▸ YOUR TASK: Only the lines below from the one containing "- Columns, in" to the one containing "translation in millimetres" should be repeated, both included and unchanged.

════

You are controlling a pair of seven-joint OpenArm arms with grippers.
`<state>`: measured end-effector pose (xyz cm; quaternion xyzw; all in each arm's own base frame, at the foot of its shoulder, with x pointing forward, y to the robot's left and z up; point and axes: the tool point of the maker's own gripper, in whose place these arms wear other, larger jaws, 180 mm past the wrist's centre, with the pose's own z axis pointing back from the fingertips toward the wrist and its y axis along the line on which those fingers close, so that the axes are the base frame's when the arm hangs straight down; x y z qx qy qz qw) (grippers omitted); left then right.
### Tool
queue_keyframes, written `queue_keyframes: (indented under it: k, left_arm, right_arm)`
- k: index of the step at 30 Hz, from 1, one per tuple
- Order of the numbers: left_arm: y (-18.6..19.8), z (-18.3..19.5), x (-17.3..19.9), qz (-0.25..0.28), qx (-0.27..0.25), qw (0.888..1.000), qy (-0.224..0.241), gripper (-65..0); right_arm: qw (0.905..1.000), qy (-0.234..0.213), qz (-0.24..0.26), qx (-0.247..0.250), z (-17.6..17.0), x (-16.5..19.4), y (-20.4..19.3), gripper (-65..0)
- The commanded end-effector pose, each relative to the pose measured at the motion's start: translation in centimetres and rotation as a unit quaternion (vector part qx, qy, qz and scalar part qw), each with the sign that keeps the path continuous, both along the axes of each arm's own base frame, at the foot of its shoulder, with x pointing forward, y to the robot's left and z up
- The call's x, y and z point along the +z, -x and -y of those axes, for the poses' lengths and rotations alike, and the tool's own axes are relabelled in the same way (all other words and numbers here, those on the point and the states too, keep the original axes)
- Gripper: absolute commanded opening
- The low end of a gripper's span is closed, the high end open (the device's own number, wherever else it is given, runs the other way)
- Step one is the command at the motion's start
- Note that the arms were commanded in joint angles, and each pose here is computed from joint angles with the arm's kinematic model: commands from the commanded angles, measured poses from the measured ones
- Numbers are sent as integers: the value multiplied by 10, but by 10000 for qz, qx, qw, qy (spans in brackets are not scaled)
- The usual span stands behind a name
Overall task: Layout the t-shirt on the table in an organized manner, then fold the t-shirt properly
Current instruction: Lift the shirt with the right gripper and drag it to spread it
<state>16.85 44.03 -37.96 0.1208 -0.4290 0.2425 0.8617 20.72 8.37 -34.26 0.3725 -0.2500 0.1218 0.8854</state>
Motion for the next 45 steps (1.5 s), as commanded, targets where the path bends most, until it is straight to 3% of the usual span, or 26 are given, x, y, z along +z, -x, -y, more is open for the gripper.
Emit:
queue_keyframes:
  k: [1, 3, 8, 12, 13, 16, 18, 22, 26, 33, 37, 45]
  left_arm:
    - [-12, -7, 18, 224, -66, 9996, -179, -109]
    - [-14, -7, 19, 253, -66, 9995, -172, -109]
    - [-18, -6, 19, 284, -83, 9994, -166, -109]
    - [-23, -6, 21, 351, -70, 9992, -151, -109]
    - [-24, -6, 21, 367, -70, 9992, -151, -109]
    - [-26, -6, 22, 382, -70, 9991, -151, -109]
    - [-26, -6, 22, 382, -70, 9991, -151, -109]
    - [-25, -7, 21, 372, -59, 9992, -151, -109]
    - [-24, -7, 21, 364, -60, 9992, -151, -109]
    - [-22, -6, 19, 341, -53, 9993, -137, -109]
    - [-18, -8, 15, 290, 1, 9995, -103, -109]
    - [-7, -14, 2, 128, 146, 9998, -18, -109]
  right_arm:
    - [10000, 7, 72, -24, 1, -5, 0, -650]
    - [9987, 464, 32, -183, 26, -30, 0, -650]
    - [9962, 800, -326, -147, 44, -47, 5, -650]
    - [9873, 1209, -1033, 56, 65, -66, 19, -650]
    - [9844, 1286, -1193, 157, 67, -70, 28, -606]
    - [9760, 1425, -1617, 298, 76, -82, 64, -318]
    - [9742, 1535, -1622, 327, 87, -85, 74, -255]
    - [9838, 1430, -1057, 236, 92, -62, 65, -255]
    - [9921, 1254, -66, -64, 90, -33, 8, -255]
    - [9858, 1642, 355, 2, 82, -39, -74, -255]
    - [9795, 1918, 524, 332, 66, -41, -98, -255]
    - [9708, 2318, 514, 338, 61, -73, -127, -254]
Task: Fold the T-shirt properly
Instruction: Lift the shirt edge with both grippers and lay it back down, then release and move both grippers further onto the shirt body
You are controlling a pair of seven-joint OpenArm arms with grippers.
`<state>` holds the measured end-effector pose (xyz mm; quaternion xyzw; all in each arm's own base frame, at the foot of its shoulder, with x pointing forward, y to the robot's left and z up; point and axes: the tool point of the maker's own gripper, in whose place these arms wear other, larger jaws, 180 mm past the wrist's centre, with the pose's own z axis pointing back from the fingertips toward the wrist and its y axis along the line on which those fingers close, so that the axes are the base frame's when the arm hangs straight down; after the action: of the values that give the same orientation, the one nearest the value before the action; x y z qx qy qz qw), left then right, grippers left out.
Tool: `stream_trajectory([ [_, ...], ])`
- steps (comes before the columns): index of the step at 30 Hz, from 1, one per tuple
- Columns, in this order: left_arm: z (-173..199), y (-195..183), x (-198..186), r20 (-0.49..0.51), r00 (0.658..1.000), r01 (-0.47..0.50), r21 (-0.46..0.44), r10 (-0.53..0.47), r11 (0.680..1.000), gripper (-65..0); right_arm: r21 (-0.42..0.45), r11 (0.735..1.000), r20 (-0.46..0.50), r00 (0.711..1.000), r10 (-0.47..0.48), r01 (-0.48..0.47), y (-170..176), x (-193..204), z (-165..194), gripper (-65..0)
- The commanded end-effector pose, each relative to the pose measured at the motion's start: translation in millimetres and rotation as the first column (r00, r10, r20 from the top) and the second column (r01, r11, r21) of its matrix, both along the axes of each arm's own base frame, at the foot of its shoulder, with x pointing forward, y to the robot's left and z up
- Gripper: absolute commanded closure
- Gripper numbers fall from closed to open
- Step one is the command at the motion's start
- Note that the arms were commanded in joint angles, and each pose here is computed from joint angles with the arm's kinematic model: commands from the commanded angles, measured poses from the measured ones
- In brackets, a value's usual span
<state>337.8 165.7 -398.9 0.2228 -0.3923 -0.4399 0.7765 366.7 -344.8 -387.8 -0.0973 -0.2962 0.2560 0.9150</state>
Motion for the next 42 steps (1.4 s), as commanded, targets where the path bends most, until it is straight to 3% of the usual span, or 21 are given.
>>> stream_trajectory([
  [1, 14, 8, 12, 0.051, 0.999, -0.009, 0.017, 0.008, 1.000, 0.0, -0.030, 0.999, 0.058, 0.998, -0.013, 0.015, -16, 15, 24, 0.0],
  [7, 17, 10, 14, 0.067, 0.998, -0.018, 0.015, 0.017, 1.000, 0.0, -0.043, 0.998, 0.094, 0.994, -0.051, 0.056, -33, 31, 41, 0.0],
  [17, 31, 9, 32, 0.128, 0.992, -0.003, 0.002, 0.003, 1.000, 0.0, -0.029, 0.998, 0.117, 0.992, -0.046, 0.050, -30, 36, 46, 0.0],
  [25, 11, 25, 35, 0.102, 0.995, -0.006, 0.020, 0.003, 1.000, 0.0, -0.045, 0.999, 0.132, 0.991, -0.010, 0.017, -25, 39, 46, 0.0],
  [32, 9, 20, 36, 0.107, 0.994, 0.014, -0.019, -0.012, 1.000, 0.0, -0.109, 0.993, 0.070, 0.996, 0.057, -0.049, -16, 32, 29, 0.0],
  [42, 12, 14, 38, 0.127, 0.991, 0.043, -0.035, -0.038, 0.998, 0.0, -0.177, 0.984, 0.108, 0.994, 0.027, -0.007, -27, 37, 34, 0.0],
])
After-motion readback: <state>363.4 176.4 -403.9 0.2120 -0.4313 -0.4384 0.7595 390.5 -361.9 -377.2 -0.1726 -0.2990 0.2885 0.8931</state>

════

▸ RESULT BELOW:
- Columns, in this order: left_arm: z (-173..199), y (-195..183), x (-198..186), r20 (-0.49..0.51), r00 (0.658..1.000), r01 (-0.47..0.50), r21 (-0.46..0.44), r10 (-0.53..0.47), r11 (0.680..1.000), gripper (-65..0); right_arm: r21 (-0.42..0.45), r11 (0.735..1.000), r20 (-0.46..0.50), r00 (0.711..1.000), r10 (-0.47..0.48), r01 (-0.48..0.47), y (-170..176), x (-193..204), z (-165..194), gripper (-65..0)
- The commanded end-effector pose, each relative to the pose measured at the motion's start: translation in millimetres and rotation as the first column (r00, r10, r20 from the top) and the second column (r01, r11, r21) of its matrix, both along the axes of each arm's own base frame, at the foot of its shoulder, with x pointing forward, y to the robot's left and z up

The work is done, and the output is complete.